▶ Exercise prompt:
Return every line of the data below that includes the string "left".

▶ Data shown:
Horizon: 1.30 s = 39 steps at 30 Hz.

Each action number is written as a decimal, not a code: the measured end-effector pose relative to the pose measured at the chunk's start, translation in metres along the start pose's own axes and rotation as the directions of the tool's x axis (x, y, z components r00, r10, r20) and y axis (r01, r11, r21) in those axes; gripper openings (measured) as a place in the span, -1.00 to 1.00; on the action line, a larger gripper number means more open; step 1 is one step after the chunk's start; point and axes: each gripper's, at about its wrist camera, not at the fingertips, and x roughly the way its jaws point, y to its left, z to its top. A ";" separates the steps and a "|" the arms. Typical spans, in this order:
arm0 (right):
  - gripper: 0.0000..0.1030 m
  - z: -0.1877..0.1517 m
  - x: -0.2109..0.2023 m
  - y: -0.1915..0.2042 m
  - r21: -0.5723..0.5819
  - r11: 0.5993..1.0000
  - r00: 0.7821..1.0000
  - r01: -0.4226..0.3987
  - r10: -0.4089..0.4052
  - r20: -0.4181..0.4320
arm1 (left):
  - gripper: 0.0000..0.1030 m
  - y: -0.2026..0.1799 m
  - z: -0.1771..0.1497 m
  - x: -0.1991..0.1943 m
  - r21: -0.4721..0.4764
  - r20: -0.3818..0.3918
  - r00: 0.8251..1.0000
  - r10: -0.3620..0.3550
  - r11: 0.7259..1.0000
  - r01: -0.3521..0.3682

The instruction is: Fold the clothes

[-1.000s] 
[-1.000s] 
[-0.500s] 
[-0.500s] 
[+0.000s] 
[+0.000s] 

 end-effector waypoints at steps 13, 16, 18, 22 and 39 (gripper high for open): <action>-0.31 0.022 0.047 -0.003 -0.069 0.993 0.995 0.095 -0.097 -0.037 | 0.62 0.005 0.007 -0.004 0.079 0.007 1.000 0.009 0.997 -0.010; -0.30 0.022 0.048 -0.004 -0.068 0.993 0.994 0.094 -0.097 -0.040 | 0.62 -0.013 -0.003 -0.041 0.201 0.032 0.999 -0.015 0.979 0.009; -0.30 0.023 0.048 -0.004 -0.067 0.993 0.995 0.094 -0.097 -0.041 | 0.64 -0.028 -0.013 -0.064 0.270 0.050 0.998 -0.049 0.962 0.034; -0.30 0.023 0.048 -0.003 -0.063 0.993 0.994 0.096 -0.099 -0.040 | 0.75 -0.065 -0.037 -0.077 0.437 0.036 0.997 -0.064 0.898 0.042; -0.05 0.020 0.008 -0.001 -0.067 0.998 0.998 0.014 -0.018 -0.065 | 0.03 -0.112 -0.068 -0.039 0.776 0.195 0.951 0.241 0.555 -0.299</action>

▶ Result of the task:
Each action number is written as a decimal, not a code: the measured end-effector pose relative to the pose measured at the chunk's start, translation in metres along the start pose's own axes and rotation as the directions of the tool's x axis (x, y, z components r00, r10, r20) and y axis (r01, r11, r21) in those axes; gripper openings (measured) as a place in the span, -1.00 to 1.00; on the action line, a larger gripper number means more open; step 1 is one step after the chunk's start; point and axes: each gripper's, at about its wrist camera, not at the fingertips, and x roughly the way its jaws point, y to its left, z to its top. A ";" separates the steps and a "|" the arms. Typical spans, in this order:
arm1 (left):

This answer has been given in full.